→ **ASSIGNMENT**
Set down, exactly and in full, the line holding "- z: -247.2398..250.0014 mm" and all the lines after it until the listing ends, and nothing else.

→ **SUPPLIED INFORMATION**
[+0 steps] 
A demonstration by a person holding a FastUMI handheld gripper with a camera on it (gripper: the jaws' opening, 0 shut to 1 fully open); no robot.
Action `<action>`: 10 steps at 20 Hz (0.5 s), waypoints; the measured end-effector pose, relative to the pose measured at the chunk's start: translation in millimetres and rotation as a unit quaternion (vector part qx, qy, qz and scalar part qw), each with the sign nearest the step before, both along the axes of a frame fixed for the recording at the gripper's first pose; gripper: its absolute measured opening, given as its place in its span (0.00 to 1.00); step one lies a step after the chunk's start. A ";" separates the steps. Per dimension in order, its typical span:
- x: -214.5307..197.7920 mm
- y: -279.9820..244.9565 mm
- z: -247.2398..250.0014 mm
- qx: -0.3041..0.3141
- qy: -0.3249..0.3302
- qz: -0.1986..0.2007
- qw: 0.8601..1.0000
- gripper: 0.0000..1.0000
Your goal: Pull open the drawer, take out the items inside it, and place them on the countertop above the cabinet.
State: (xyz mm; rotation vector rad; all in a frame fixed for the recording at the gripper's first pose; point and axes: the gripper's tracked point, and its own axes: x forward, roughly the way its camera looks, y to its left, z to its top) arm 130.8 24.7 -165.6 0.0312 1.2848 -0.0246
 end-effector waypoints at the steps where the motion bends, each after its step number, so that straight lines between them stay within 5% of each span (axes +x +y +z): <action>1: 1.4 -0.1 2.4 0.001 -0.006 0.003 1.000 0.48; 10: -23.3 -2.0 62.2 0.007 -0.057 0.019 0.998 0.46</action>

→ **COMPLETED TASK**
- z: -247.2398..250.0014 mm
- qx: -0.3041..0.3141
- qy: -0.3249..0.3302
- qz: -0.1986..0.2007
- qw: 0.8601..1.0000
- gripper: 0.0000..1.0000
Your goal: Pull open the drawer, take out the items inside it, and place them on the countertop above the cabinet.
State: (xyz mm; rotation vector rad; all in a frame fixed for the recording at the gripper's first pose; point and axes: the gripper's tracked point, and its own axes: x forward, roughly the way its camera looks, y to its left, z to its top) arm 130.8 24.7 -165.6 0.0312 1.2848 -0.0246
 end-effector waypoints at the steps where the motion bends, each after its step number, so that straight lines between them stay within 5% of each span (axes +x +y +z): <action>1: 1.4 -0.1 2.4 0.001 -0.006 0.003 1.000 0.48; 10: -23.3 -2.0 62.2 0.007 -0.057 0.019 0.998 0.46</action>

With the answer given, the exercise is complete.